The GaAs-based epitaxial doping source supply system for the MOCVD equipment comprises a circulation pipeline for inputting and outputting the gas obtained by adjustment for the carrier gas and the doping source, at least two MOCVD equipment connected with the circulation pipeline, and a control subsystem, wherein the carrier gas and the doping source are mixed and diluted to output the gas obtained by adjustment, the index real-time data of which accords with the index target data; the index real-time data comprise gas flow data of a doping source carrier gas, saturated steam pressure data of the doping source at a set temperature and pressure data in a doping source container, and the index target data comprise target parameter data corresponding to each index real-time data. The control of the doping source injection molar flow rate of the MOCVD equipment directly influences the doping type and the carrier concentration of the epitaxial layer film, so that the MOCVD equipment is a very key ring in an MOCVD gas circuit control system. The doping source is supplied by adopting the double-dilution pipeline because of small dosage, and the injection molar flow of the doping source is controlled by controlling the carrier gas flow, the external temperature and the outlet pressure of the circulation pipeline. The method is particularly suitable for MOCVD equipment system for growing GaAs-based related materials of LEDs and LDs, and can be used in all semiconductor material growing equipment such as CVD equipment, HVPE equipment, MBE equipment and the like which use doping sources.
The injection amount of the doping source from the circulation pipeline to the MOCVD equipment is determined by the following conditions: 1. gas flow rate of dopant source carrier gas; 2. saturated vapor pressure of the doping source at a set temperature; 3. absolute pressure within the dopant source vessel. The double dilution line feed expression is as follows:
N MO =[(Fsource*Finject/(Fsource+Fdilute)]*[P MO /(P bub –P MO )]/Vm
wherein N is MO Is doping source molar flow (mol/min); p (P) MO Is the saturation of the doping sourceSteam pressure; p (P) bub Is the absolute pressure in the stainless steel cylinder of the doping source; fsource is the flow (sccm) of carrier gas into the doping source stainless steel cylinder, controlled by the MFC at the doping source inlet; fdilute is the diluted carrier gas flow at the outlet of the doping source stainless steel cylinder and is controlled by the MFC at the outlet of the doping source; finject is the doping source flow (sccm) into the MOCVD apparatus, controlled by the MFC at the doping source outlet and at the MOCVD apparatus; vm is the molar gas constant, equal to 22414 (cm 3 /mol)。

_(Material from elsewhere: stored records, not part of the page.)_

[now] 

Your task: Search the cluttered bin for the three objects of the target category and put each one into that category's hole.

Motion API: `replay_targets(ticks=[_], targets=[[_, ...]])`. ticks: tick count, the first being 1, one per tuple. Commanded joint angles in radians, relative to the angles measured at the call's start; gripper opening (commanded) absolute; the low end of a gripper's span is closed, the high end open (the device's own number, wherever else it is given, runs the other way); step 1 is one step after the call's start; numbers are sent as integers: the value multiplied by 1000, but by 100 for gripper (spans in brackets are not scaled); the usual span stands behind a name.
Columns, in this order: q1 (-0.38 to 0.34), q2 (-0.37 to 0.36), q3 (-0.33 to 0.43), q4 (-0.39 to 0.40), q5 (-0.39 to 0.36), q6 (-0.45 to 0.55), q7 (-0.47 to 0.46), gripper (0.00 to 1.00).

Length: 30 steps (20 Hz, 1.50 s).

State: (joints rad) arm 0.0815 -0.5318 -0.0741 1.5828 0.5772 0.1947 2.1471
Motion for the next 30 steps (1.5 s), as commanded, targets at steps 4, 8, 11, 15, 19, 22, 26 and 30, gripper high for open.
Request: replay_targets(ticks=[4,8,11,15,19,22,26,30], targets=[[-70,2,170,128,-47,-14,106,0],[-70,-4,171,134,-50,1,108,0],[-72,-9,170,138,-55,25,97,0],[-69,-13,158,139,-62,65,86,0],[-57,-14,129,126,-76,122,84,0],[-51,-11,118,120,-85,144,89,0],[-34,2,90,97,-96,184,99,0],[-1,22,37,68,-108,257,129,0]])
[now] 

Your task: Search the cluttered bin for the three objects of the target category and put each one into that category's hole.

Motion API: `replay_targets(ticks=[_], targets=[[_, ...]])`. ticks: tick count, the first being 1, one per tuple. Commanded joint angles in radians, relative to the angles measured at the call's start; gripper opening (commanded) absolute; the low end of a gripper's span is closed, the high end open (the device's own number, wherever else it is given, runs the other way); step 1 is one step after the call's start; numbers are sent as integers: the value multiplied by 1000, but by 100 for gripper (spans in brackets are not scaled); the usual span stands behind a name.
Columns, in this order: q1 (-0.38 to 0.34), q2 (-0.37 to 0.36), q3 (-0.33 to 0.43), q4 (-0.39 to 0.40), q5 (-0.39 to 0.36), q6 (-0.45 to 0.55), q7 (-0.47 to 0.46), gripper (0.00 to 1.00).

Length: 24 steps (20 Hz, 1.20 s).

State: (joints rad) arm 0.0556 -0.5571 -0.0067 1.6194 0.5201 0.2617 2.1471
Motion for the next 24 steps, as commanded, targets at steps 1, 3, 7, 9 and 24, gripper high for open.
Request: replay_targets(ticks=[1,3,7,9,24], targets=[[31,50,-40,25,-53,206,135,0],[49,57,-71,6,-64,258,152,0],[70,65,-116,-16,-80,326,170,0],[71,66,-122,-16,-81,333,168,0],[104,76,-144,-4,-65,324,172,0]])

Specifically, as shown in fig. 1 and 2, the control subsystem includes at least one set of digital sensors 21 disposed on the flow pipeline for detecting real-time data of the index of the gas obtained by the adjustment; an actuator 22 provided on the flow pipeline and controlling the flow state of the flow pipeline; and a control end 23 which is in communication connection with the digital sensor 21, compares the index real-time data detected by the digital sensor 21 with the corresponding index target data, and controls the action of the executing piece 22 so as to output the gas of which the index real-time data accords with the adjustment of the index target data.
As shown in fig. 1, the flow-through line includes a dopant source 11; a first carrier gas inlet pipe 12 and a second carrier gas inlet pipe 13 connected to the doping source 11; the output pipeline comprises a circulating output pipe 14 which is communicated with the first carrier gas inlet pipe 12 and the second carrier gas inlet pipe 13 to output the gas with the index real-time data which does not accord with the index target data and a qualified output pipe 15 which is communicated with the second carrier gas inlet pipe 13 and the MOCVD equipment to output the gas with the index real-time data which accords with the index target data. The actuator 22 includes a pressure controller 221 disposed on the dopant source 11; an inlet valve 222 and an initial mass flow controller 223 provided on the first carrier gas inlet pipe 12; an outlet valve 224 and a doped mass flow controller 225 disposed on the second carrier gas inlet conduit 13; a bypass valve 226 disposed on the recirculation output line 14. In this embodiment of the present invention, the doping source 11 is one of Cp2Mg or DEZn, the doping source 11 is stored in a steel bottle and placed in a thermostatic water bath, when the doping source is in a process growth mode, the control end 23 makes the air inlet valve 222 and the air outlet valve 224 in a normally open state, the bypass valve 226 in a closed state, the carrier gas flowing through the first carrier gas inlet pipe 12 enters the doping source 11 through the air inlet valve 222, carries the doping source out, and mixes and dilutes the carrier gas after merging with the carrier gas flowing through the second carrier gas inlet pipe 13, the process monitors the gas flow data of the carrier gas of the doping source, the saturated steam pressure data of the doping source at a set temperature and the pressure data in the doping source container in real time by the digital sensor 21, so as to accurately regulate and control the pressure controller 221, the initial mass flow controller 223 and the doping mass flow controller 225, if the obtained gas is not qualified, the bypass valve 226 is opened to enable the carrier gas to flow into the circulation output pipe 14 to be mixed again, and the accurate control of the injection molar flow of the doping source is realized; if the gas obtained by the adjustment is acceptable, the gas is introduced into the MOCVD equipment through the acceptable outlet pipe 15 to be supplied.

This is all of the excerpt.